▶ Your goal
In the entries below, find each line bearing the string "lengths" and copy it.

▶ Given records
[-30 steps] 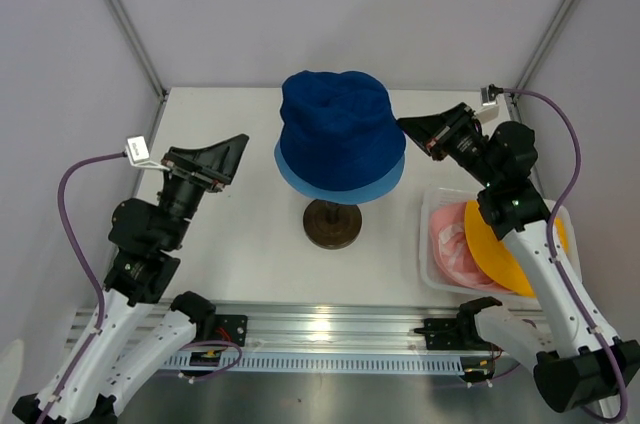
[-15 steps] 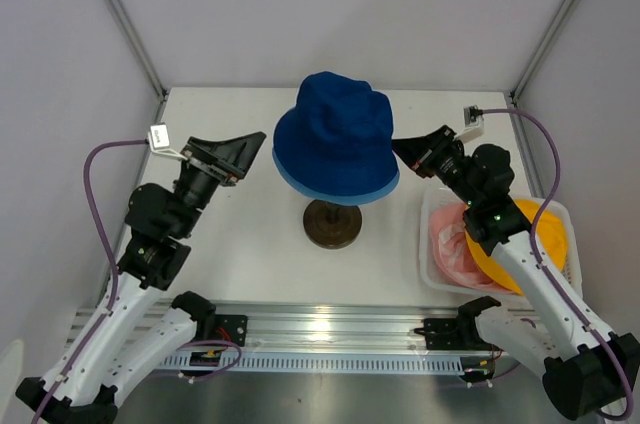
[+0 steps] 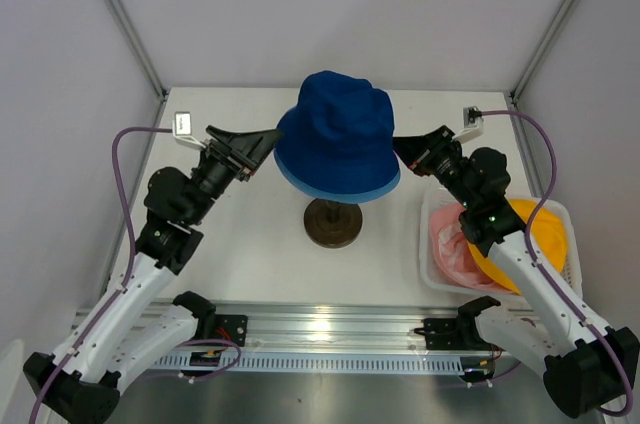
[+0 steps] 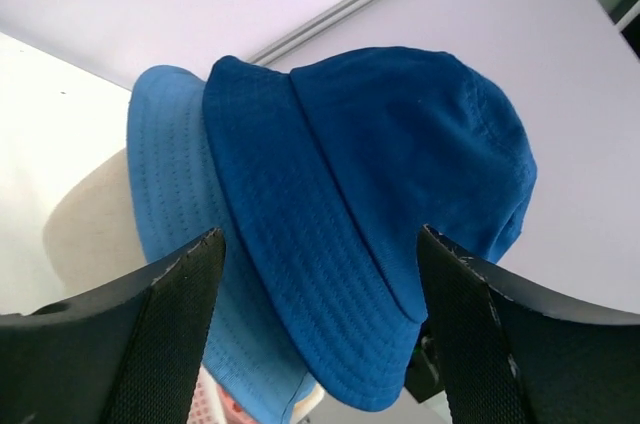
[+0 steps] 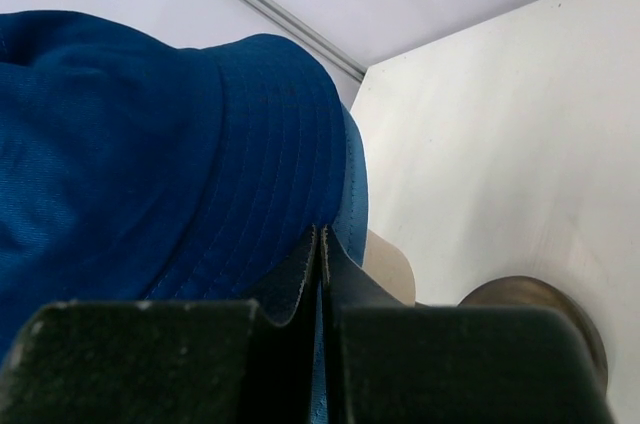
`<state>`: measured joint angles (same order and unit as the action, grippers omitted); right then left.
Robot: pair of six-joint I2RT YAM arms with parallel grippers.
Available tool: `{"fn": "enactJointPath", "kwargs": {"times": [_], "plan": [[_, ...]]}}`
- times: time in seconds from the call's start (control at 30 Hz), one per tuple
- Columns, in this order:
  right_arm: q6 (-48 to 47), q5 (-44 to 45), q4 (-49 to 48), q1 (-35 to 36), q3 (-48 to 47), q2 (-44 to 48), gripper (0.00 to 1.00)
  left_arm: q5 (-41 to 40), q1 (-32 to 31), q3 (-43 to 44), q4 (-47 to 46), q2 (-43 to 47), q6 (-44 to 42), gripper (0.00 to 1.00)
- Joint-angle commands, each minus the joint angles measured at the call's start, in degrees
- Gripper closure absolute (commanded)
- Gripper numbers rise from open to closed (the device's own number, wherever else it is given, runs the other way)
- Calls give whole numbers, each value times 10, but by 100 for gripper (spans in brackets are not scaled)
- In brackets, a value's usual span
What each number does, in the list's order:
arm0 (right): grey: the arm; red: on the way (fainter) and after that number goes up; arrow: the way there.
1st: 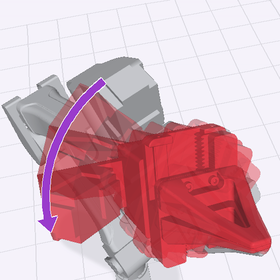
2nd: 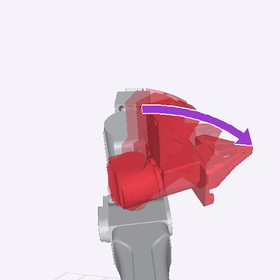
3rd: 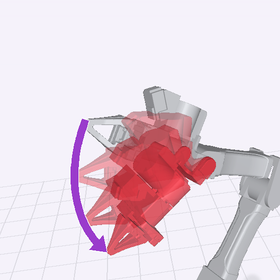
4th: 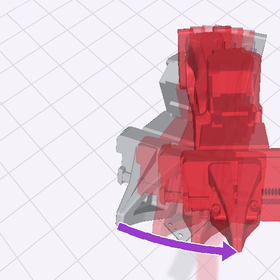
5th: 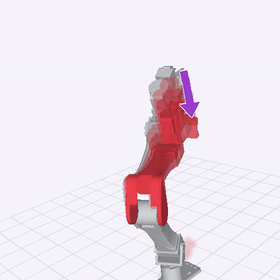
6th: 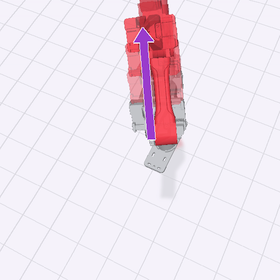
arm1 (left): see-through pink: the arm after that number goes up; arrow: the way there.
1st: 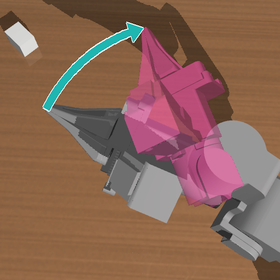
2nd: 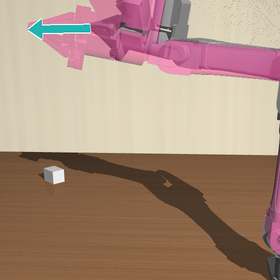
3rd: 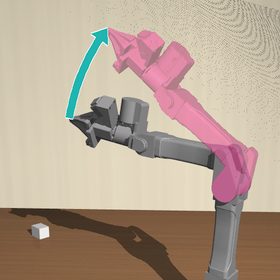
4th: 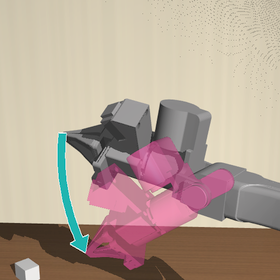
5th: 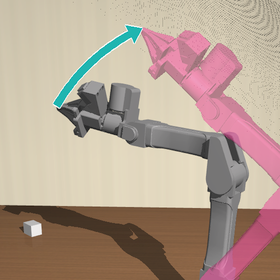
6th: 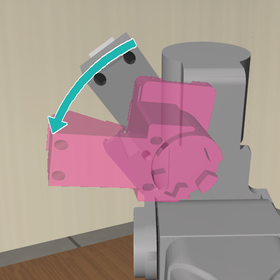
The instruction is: Stack the hats
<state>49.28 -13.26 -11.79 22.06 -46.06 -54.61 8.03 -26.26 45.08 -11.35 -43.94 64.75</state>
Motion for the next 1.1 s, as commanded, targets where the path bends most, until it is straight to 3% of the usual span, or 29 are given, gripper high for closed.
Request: {"fn": "enactJointPath", "kwargs": {"times": [0.0,0.27,0.43,0.5,0.53,0.57,0.6,0.83,1.07], "plan": [[-11,15,-20,4,8,-4,100,24,5,0,-55,-12,38,20],[-10,12,-31,4,6,-10,100,49,5,4,-83,-50,71,27],[-15,13,-32,4,4,-10,100,52,5,-4,-103,-62,81,45],[-16,16,-31,4,5,-9,100,48,5,-7,-100,-63,81,64],[-18,20,-30,4,5,-9,100,44,5,-6,-98,-65,80,85],[-20,21,-27,4,5,-9,100,40,5,-9,-94,-64,74,95],[-21,24,-24,4,4,-10,100,38,3,-11,-94,-63,68,99],[-31,49,-9,3,7,-13,100,4,-26,-28,-40,-31,-94,99],[-28,64,-35,4,7,-31,100,-61,-49,-79,-68,-20,-308,99]]}}
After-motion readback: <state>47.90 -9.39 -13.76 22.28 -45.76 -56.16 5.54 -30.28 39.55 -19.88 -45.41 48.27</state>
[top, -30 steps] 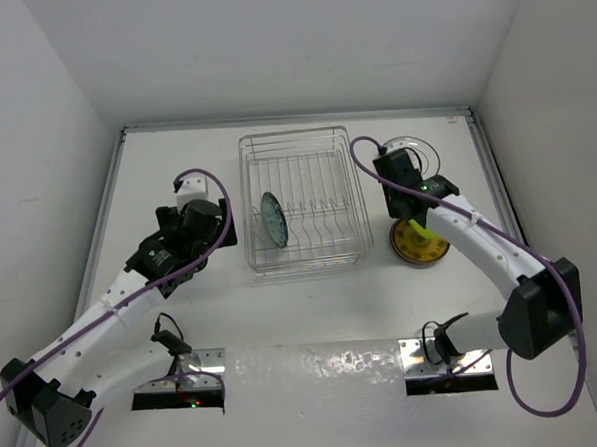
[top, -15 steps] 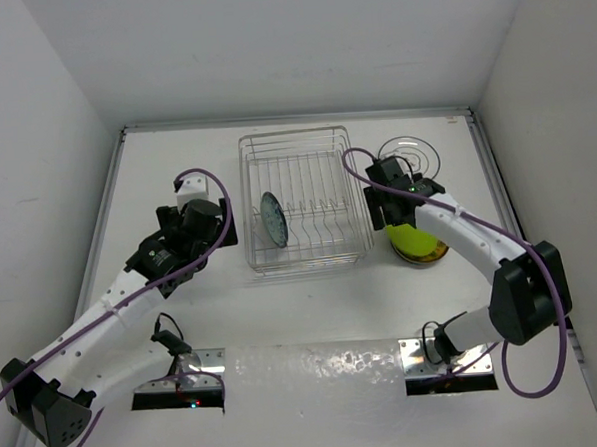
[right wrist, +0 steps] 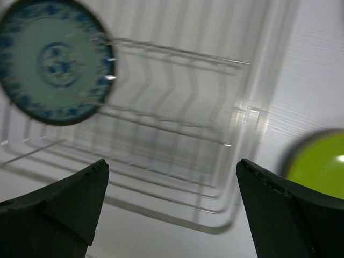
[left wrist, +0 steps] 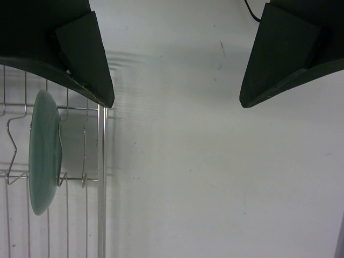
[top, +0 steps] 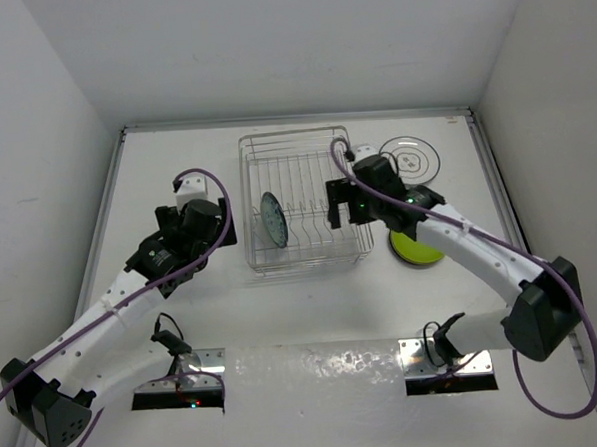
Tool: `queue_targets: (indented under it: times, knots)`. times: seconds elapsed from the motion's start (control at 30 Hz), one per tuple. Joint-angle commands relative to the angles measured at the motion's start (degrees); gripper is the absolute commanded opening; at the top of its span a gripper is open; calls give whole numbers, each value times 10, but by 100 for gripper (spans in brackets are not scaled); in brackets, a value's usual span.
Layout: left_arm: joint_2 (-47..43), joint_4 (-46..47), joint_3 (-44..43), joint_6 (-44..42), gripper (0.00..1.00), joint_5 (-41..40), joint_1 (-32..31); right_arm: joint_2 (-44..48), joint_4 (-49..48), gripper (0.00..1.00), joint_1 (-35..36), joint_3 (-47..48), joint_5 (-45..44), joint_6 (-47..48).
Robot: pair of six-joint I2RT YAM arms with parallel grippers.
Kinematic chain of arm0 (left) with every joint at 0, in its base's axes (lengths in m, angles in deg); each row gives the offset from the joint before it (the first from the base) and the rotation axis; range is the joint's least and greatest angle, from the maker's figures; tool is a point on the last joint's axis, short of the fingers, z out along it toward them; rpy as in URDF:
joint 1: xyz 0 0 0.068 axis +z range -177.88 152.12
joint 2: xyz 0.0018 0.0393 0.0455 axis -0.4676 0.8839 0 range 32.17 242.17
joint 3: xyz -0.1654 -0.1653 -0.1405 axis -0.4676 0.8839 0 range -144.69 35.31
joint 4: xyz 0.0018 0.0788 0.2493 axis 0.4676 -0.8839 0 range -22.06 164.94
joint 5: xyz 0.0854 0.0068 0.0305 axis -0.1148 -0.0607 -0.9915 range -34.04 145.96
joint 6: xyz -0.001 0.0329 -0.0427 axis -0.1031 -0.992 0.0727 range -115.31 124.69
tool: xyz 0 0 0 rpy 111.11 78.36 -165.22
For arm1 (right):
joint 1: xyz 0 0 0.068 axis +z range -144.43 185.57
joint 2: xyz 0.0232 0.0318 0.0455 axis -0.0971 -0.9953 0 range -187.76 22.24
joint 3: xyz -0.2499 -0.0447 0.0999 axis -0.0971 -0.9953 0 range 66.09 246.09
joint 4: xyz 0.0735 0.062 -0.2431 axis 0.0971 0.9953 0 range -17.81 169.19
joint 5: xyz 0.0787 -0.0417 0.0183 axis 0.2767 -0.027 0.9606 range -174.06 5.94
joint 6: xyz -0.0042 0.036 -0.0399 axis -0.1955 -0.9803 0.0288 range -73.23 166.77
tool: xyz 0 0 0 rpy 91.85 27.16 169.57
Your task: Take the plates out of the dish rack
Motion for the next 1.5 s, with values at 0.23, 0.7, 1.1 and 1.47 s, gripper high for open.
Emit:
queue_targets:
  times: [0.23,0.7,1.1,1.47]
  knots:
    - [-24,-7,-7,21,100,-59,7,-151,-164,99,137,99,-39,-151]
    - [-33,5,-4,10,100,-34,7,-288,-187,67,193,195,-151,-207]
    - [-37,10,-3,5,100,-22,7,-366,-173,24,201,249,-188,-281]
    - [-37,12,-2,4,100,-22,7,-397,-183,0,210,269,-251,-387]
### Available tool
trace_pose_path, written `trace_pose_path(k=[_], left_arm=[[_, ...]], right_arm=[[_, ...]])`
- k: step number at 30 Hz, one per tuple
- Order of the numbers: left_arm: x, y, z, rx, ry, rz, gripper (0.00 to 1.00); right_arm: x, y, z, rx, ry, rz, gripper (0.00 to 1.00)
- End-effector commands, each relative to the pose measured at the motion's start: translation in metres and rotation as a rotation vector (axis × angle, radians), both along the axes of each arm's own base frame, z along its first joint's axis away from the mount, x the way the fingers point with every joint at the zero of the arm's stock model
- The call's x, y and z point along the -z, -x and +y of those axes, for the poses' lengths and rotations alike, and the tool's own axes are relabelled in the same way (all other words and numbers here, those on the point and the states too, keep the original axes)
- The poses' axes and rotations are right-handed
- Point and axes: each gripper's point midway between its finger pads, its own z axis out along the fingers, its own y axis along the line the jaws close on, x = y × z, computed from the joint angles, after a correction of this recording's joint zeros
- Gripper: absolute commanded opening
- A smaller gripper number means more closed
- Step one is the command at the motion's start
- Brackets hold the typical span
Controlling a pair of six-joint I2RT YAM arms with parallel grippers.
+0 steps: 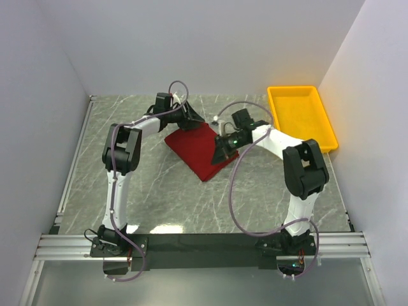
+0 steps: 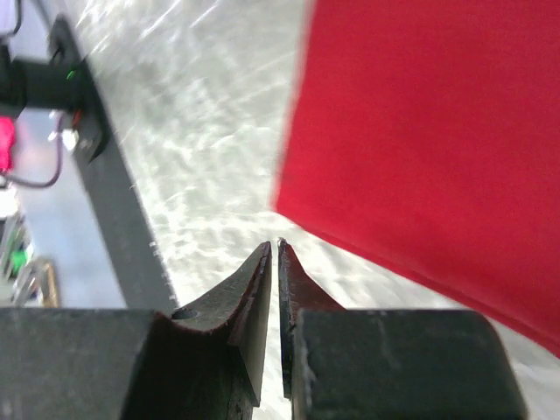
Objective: Fold and stack the t-shirts
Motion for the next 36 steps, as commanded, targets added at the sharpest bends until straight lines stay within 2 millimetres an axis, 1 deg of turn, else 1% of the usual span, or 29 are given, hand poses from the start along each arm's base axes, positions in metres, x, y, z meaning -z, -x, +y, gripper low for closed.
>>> trace_pose_path(k=[1, 3, 4, 5, 6, 7, 9, 11, 18, 22, 26, 30, 35, 36], left_arm=[[-0.039, -0.014, -0.011, 0.036, 0.076, -0.095, 0.55], [-0.037, -0.016, -0.012, 0.037, 0.079, -0.089, 0.55], [-0.032, -0.016, -0.012, 0.037, 0.082, -0.075, 0.55], [-0.030, -0.017, -0.012, 0.035, 0.084, -0.074, 0.55], [-0.028, -0.018, -0.013, 0.033, 0.085, -0.070, 0.55], [-0.022, -0.017, -0.013, 0.038, 0.090, -0.053, 0.54], [-0.018, -0.018, -0.014, 0.037, 0.092, -0.046, 0.54], [-0.012, -0.017, -0.015, 0.038, 0.099, -0.031, 0.54], [-0.002, -0.030, -0.015, 0.004, 0.091, -0.008, 0.53], [0.005, -0.043, -0.012, -0.036, 0.089, 0.005, 0.53], [0.002, -0.055, -0.007, -0.074, 0.117, 0.003, 0.52], [0.004, -0.066, 0.003, -0.108, 0.116, 0.008, 0.52], [0.016, -0.073, 0.012, -0.130, 0.115, 0.035, 0.52], [0.022, -0.074, 0.014, -0.133, 0.111, 0.048, 0.52]], right_arm=[[0.000, 0.014, 0.024, -0.056, -0.031, 0.025, 0.14], [0.003, 0.019, 0.035, -0.070, -0.035, 0.062, 0.14], [0.008, 0.016, 0.038, -0.067, -0.031, 0.079, 0.14], [0.009, 0.015, 0.041, -0.062, -0.033, 0.093, 0.14], [0.012, 0.016, 0.043, -0.063, -0.033, 0.108, 0.14], [0.018, 0.015, 0.045, -0.059, -0.025, 0.124, 0.14], [0.028, 0.014, 0.045, -0.049, -0.002, 0.151, 0.13], [0.034, 0.014, 0.045, -0.043, 0.023, 0.149, 0.13], [0.055, 0.023, 0.037, -0.022, 0.078, 0.200, 0.10], [0.060, 0.024, 0.034, -0.004, 0.101, 0.210, 0.08], [0.065, 0.024, 0.032, 0.014, 0.124, 0.218, 0.05], [0.073, 0.023, 0.029, 0.032, 0.152, 0.227, 0.04], [0.078, 0.023, 0.028, 0.037, 0.169, 0.236, 0.03], [0.078, 0.022, 0.028, 0.039, 0.170, 0.237, 0.03]])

▶ Problem solution
Kinematic chain of arm0 (left) with every joint at 0, in its base's axes (lengths in m, angles in deg); each row gives the offset from the joint before it (the first from the base) and the rotation axis; range is the joint's least and greatest angle, from the maker's figures; tool is a point on the last joint's axis, short of the fingers, z out along it toward them; rpy as in URDF:
- The call's x, y and z point along the -z, -x and +y of those axes, for the poses' lengths and rotations alike, and the tool's own axes are relabelled in the same way (all other words and numbers here, those on the point and the states too, keep the original axes)

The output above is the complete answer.